Doch die Fastenzeit hat selbst für Karnevalisten ihren Reiz. Während die Geistlichen die tiefere Bedeutung der Fastenzeit für das Osterfest herausstellen, nutzen die Jecken sie meist zur Regeneration.

Der Vorsitzende der KG Biebesse aus Höfen, Jochen David, ist froh, zur Ruhe zu kommen. „Es tut gut, nach den anstrengenden sechs Wochen wieder runter zu kommen”, sagt David. Jetzt will er „richtig fasten - keinen Alkohol trinken, weniger essen und einfach ruhiger sein”.

Nach den langen und harten Wochen will auch Marc Topp, Präsident der Klev Botze aus Rollesbroich, in der Fastenzeit weitgehend auf Alkohol verzichten.

„Es tut ganz gut, etwas Abstand zu nehmen und sich sportlich aktiv zu betätigen”, erklärt Topp. In der Fastenzeit geht der Präsident auch wieder laufen.

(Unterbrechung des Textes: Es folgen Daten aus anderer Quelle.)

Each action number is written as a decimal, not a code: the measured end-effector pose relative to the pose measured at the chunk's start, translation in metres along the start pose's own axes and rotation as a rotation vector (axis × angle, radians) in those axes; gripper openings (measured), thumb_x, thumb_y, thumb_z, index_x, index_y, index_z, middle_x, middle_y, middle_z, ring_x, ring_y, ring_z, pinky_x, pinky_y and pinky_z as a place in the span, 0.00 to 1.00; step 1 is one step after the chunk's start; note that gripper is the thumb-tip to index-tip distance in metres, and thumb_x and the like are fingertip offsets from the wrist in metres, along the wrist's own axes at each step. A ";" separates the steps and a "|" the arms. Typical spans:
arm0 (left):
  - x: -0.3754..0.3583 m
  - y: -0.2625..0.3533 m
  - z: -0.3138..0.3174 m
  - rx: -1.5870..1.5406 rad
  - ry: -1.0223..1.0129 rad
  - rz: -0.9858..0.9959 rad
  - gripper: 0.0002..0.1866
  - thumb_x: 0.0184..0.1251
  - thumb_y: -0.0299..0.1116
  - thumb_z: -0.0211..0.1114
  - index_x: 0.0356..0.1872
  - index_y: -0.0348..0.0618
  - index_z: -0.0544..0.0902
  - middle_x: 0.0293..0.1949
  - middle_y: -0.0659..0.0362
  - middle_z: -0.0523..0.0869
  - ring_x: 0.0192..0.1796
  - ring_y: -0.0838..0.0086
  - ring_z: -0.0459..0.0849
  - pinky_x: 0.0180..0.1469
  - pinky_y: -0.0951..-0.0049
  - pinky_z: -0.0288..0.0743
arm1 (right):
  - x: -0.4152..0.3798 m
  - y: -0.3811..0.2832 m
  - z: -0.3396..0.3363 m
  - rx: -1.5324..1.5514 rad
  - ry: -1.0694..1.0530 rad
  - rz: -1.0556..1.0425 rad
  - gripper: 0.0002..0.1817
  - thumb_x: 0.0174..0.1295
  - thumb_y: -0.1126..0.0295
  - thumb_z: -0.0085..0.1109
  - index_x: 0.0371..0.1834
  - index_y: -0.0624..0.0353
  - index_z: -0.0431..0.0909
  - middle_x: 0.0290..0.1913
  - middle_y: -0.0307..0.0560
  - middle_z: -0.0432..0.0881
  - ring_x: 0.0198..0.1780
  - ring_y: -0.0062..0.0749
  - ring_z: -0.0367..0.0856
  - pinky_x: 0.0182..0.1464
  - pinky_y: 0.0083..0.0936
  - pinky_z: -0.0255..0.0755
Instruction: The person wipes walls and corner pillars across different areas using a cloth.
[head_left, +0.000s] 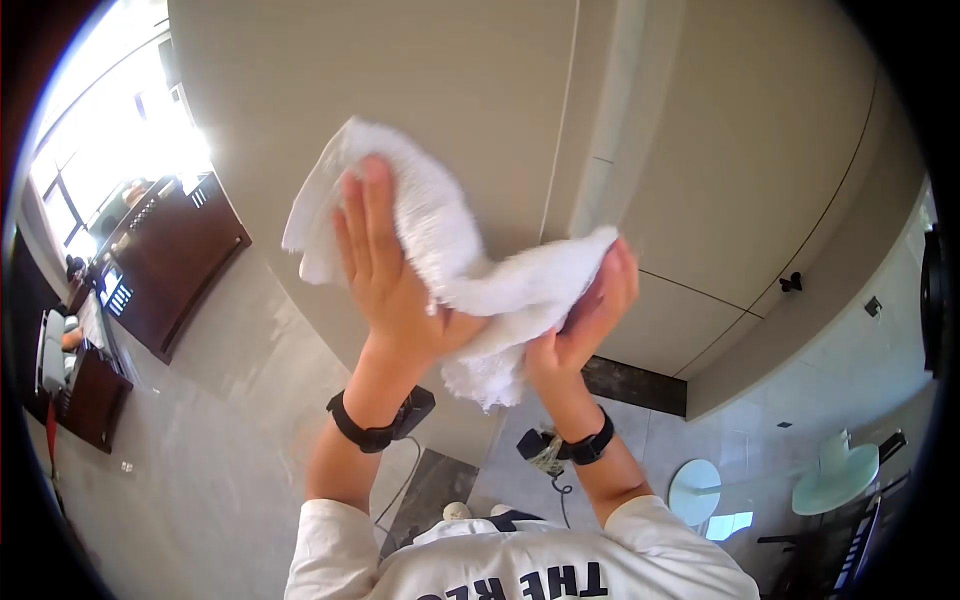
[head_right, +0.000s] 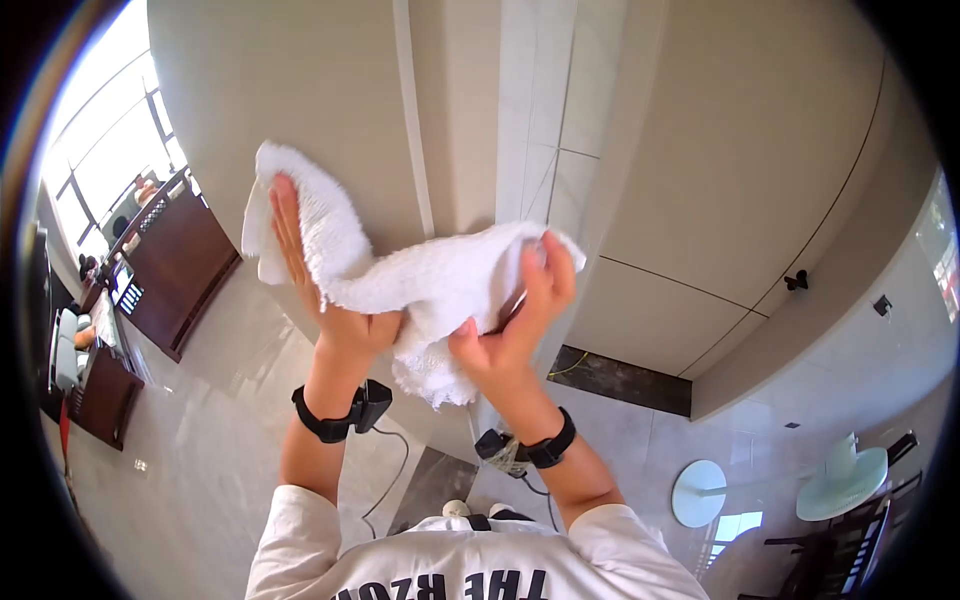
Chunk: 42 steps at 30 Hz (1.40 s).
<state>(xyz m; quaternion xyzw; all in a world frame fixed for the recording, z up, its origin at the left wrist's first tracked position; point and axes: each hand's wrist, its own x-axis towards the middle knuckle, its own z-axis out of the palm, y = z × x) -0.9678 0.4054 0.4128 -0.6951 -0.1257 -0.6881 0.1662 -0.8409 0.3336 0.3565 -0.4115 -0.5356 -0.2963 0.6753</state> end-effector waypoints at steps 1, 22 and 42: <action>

Für den katholischen Pfarrer Karl-Heinz Stoffels aus Imgenbroich steht hingegen etwas ganz anderes im Vordergrund. Mit Blick auf Ostern will er diese 40-Tage nutzen, „um mit Gott neu in Verbindung zu kommen”.

Für ihn dient die Fastenzeit als Vorbereitung auf das höchste Fest der Christen überhaupt. Dabei will sich Stoffels bemühen, mehr auf das Fernsehen zu verzichten und weniger Auto zu fahren.

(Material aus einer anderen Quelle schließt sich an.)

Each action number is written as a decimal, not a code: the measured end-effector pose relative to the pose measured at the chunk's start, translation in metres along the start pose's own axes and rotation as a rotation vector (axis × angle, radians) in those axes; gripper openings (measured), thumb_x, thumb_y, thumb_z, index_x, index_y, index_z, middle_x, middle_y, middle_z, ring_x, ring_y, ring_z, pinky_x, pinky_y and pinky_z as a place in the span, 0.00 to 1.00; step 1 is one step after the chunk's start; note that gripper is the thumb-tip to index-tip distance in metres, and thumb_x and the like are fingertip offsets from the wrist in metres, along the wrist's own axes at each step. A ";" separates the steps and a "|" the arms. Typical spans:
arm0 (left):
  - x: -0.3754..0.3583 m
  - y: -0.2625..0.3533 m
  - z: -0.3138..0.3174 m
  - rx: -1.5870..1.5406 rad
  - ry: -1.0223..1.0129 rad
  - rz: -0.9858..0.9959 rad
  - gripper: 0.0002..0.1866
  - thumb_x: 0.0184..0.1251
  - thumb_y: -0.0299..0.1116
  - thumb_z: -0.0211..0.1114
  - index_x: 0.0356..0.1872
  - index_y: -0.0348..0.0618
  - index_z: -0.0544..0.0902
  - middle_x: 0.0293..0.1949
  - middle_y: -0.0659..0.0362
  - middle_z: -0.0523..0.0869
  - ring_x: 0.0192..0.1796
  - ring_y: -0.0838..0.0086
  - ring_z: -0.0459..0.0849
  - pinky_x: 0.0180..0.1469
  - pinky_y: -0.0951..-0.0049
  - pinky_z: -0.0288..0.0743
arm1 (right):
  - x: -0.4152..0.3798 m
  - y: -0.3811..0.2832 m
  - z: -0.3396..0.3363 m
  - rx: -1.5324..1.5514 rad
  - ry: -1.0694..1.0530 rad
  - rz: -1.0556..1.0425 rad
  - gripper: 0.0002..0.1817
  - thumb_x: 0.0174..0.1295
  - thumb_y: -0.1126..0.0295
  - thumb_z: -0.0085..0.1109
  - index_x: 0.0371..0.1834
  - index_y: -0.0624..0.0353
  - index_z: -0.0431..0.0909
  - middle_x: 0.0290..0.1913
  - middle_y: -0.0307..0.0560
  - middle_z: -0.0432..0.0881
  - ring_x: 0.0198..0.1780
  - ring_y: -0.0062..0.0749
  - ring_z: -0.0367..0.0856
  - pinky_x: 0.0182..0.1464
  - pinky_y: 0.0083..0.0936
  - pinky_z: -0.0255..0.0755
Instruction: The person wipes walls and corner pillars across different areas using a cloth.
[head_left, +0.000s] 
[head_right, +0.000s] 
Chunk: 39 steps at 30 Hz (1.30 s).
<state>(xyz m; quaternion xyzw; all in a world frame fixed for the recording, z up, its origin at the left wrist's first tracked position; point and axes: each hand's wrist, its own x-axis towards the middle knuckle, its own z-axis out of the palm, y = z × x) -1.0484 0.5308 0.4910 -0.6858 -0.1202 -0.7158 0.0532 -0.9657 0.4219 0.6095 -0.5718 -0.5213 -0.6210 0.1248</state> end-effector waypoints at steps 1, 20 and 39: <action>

Auch für den evangelischen Pfarrer Volker Böhm aus Lammersdorf steht die Vorbereitung auf das Osterfest im Mittelpunkt. Im christlichen Kontext gebe es vor allem großen Festen eine Buß- und Fastenzeit.

Im Gegensatz zur Advendtszeit sei die österliche Fastenzeit aber noch klarer im Bewußtsein der Menschen verankert. Buße, Reinigung und Umkehr seien für alle Menschen von Bedeutung, in jeder Religion gebe es Fastenzeiten, erläutert Böhm.

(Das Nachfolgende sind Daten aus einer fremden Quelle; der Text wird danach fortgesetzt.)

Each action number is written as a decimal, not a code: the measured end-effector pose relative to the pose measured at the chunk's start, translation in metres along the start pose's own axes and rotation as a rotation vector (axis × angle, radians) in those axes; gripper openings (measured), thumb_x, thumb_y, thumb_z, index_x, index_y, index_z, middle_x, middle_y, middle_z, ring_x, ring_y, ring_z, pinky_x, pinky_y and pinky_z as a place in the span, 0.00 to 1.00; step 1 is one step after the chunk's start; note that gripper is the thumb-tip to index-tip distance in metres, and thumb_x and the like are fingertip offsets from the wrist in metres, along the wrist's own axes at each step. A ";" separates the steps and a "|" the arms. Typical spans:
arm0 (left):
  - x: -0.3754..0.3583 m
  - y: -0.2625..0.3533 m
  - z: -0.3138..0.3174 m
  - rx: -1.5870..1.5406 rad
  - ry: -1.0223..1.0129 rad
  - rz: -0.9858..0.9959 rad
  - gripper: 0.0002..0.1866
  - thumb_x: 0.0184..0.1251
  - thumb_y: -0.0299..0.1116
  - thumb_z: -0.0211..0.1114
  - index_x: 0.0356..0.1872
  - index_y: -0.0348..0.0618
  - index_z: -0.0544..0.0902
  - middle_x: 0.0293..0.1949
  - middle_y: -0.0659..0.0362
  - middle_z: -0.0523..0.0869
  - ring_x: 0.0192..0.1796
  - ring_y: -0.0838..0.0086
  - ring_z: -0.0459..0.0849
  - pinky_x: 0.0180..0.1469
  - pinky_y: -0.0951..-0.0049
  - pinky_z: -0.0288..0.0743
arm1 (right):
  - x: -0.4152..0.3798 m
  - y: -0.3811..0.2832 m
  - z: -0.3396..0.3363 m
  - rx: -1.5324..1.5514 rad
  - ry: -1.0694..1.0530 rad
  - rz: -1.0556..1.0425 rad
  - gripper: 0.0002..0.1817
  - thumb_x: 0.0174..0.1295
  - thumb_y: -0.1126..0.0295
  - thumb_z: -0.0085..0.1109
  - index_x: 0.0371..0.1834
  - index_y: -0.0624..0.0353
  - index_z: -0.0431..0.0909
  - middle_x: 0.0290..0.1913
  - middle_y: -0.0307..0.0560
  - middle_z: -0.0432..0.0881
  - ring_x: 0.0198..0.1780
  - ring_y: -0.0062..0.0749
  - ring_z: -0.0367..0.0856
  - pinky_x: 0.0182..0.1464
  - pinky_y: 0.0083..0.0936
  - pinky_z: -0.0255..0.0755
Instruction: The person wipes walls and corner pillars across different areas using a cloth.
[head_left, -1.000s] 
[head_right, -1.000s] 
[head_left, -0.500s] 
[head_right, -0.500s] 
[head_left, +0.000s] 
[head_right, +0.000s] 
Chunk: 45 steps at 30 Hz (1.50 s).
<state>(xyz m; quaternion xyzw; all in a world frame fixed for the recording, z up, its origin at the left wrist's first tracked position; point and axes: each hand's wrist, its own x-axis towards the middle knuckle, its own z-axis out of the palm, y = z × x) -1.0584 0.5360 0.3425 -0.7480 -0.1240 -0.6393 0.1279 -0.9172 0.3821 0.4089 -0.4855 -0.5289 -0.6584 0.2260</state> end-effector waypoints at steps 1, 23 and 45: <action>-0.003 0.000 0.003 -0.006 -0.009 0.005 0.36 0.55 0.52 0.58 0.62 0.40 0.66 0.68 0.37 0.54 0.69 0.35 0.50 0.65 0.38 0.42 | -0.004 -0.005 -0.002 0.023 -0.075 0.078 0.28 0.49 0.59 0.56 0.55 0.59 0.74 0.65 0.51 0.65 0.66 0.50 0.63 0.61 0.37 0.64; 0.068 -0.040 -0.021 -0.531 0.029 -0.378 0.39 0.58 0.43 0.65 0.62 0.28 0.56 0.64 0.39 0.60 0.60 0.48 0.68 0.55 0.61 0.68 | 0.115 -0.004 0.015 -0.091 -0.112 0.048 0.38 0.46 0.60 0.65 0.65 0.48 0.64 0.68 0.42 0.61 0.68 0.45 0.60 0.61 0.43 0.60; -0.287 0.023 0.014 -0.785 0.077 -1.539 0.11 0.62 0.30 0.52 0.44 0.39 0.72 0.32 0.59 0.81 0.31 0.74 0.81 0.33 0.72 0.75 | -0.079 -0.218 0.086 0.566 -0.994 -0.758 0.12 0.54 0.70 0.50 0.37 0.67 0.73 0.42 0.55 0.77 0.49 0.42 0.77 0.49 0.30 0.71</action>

Alkohol, Schokolade und andere Süßigkeiten gibt es während der nächsten Wochen im Hause Böhm nicht. „Es geht darum, sich bewusst zu machen, dass man auf Dinge verzichten aber trotzdem glücklich leben kann”, so Böhm.

Die Art zu fasten sei aber bei jedem unterschiedlich. „Es gibt unbegrenzte Möglichkeiten des Verzichts.” Das Freimachen von Dingen ermögliche neue Blickwinkel und neue spirituelle Erfahrungen mit Gott.